> _TASK_
Within the records, how many lines hold the word "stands"? State that number alone.

> _Stored items from a collection_
++++++
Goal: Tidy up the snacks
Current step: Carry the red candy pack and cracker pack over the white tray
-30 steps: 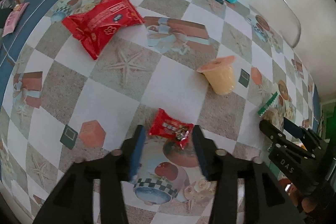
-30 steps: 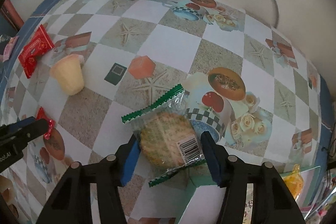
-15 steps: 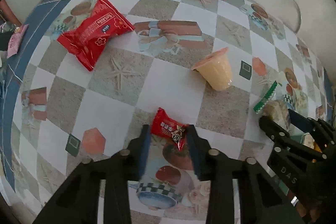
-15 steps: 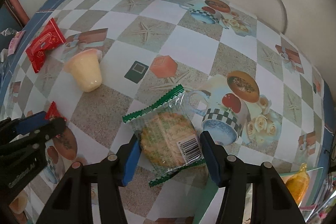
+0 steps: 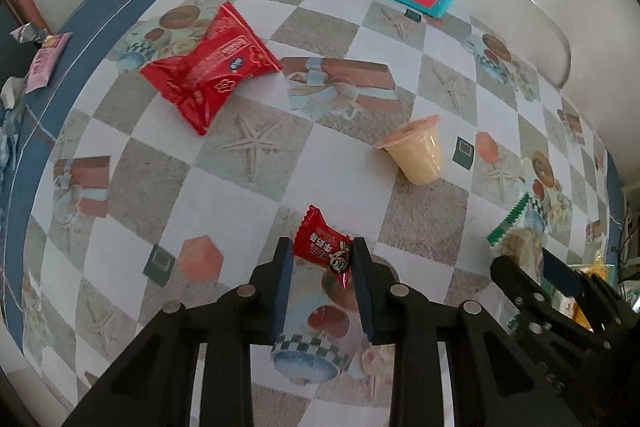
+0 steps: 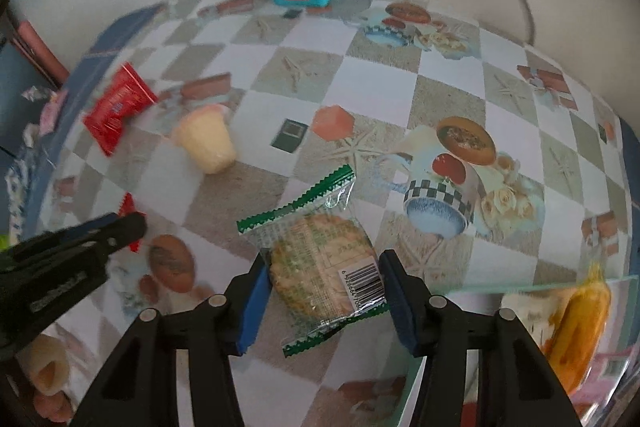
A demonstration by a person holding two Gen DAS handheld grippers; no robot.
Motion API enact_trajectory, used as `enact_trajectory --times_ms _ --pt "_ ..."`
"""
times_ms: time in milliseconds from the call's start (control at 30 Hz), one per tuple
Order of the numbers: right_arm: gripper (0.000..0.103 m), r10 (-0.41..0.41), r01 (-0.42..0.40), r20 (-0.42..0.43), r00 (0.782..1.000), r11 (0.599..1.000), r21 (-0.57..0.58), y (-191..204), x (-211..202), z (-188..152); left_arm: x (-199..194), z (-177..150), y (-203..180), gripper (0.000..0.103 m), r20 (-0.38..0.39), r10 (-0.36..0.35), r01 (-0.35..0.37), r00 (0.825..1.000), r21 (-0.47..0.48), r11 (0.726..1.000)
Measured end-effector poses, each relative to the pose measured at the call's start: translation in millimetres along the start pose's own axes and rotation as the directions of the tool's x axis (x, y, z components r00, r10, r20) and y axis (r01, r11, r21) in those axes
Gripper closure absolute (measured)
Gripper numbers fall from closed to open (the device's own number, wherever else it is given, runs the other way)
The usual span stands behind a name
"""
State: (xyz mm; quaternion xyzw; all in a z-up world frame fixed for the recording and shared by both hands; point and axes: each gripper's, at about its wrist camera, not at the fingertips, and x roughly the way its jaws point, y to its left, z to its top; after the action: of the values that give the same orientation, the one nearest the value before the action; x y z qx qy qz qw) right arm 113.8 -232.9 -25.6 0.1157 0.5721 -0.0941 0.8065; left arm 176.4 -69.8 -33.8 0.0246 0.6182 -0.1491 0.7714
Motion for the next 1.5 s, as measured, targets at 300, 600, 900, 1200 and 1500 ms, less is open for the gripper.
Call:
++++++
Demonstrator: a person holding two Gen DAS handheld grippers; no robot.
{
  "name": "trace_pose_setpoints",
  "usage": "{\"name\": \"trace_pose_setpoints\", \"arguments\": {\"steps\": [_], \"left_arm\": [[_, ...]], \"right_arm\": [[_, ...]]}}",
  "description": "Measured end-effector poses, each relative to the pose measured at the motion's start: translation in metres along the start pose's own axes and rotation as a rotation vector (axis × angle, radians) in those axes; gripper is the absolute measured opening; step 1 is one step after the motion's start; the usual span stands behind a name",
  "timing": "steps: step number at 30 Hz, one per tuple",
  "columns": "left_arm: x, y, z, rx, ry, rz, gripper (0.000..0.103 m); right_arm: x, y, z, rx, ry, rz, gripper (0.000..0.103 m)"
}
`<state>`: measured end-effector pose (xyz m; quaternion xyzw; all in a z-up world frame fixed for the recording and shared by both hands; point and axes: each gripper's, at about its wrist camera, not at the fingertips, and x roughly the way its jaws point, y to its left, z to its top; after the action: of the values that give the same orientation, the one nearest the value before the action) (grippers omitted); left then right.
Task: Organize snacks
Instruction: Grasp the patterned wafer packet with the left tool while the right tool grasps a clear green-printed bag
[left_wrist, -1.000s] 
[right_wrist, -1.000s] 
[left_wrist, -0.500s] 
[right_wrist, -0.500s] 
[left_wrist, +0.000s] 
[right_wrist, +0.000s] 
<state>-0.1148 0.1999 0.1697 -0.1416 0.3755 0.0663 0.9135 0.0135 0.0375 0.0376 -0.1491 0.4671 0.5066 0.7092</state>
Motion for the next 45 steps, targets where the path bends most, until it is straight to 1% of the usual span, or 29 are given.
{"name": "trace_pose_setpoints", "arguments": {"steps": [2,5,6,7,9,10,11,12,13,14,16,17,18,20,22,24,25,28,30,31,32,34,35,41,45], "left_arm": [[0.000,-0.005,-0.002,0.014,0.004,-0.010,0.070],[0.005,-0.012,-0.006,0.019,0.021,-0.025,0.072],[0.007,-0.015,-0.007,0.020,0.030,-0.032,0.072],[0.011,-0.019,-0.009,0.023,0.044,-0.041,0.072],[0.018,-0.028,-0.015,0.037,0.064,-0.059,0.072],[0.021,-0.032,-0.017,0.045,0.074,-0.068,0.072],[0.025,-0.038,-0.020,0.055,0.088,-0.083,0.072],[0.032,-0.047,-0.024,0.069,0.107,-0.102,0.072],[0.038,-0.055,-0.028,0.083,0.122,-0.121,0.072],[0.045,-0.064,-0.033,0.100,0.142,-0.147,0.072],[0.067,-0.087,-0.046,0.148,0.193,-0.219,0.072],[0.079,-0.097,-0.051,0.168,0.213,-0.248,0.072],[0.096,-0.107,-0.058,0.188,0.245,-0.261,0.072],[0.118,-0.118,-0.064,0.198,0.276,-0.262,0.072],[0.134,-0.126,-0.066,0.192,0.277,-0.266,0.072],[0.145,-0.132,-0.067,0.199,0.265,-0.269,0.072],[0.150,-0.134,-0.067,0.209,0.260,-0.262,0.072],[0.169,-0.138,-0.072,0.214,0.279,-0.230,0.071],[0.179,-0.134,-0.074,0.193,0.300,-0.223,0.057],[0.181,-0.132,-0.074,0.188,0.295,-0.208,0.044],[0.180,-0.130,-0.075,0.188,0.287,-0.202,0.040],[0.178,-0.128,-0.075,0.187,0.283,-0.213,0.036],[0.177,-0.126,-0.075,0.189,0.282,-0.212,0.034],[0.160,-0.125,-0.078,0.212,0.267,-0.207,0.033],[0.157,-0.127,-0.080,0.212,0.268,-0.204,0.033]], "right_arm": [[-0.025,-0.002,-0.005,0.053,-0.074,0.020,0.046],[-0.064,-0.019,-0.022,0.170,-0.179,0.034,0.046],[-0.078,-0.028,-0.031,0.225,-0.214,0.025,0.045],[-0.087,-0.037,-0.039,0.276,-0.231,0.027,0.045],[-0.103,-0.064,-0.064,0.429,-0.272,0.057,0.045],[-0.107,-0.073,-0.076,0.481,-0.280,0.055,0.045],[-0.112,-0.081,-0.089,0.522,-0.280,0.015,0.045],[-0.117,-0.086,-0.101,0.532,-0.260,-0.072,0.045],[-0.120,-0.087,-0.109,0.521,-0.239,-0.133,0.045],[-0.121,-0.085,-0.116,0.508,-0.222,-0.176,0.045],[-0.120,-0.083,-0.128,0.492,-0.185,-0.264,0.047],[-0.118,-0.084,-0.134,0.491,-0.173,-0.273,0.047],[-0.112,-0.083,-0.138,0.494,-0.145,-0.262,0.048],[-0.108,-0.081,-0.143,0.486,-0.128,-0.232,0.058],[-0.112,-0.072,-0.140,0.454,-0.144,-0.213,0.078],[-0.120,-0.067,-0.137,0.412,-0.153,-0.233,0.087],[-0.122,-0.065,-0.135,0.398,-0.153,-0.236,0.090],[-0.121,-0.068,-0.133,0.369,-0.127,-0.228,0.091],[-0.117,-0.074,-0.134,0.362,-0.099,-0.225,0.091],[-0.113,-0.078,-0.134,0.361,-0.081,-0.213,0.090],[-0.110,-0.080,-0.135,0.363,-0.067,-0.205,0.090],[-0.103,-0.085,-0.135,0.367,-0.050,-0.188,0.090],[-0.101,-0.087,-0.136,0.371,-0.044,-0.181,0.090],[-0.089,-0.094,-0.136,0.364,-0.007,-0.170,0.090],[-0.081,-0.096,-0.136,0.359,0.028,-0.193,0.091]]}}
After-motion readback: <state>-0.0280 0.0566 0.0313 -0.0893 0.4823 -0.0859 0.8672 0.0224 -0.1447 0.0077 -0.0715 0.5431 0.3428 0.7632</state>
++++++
> _FINISHED TASK_
2